• Problem statement: Where the records below have a line with "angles", that line is to be copied.

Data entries
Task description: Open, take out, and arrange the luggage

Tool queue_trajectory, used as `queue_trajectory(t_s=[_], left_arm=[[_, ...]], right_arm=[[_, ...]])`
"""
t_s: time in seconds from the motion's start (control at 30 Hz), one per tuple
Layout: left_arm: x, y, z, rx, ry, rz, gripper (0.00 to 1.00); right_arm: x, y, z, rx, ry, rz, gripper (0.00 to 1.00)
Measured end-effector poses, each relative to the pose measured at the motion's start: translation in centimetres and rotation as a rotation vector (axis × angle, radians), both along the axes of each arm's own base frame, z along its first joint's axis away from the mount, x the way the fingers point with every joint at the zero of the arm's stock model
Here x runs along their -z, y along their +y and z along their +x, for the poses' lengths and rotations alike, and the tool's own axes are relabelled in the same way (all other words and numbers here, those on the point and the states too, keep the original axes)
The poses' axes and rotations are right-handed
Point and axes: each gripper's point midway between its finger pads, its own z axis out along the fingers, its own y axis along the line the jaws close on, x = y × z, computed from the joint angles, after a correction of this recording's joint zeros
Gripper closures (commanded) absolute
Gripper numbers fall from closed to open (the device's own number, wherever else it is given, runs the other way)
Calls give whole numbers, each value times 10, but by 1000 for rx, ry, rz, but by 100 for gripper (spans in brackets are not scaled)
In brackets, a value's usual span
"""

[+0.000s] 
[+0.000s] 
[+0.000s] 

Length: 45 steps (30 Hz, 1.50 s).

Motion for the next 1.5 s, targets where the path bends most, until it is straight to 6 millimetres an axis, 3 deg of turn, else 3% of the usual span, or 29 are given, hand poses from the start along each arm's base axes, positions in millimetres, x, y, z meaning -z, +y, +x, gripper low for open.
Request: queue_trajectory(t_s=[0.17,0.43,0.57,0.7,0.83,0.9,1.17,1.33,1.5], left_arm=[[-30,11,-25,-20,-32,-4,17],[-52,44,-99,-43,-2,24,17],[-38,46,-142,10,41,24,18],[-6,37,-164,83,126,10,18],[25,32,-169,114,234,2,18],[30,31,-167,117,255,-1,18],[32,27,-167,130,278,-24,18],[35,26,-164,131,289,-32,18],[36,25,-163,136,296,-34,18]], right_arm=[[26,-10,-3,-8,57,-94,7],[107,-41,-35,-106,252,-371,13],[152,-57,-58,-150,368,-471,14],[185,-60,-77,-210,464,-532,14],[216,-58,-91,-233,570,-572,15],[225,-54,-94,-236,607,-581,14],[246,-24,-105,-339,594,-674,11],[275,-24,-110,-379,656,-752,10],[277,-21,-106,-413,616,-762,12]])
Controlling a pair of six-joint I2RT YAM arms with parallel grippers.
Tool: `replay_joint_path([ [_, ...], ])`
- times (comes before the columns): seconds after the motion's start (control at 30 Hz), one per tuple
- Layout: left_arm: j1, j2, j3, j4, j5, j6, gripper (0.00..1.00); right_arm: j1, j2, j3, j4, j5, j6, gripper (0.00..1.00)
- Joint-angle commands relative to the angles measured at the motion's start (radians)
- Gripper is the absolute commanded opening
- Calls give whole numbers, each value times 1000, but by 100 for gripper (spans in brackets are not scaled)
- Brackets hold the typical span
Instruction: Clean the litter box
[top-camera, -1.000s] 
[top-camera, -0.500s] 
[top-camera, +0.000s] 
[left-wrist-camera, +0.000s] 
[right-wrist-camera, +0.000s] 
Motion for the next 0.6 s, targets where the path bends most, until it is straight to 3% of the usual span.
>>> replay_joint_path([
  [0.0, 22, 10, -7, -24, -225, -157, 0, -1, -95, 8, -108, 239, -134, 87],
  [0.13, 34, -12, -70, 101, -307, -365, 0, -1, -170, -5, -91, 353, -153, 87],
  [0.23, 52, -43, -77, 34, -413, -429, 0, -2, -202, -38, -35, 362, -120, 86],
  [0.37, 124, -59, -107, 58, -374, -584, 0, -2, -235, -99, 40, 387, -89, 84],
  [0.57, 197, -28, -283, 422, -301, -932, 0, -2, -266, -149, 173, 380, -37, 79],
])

• Your solution:
Point and axes: each gripper's point midway between its finger pads, its own z axis out along the fingers, its own y axis along the line the jaws close on, x = y × z, computed from the joint angles, after a correction of this recording's joint zeros
- Joint-angle commands relative to the angles measured at the motion's start (radians)

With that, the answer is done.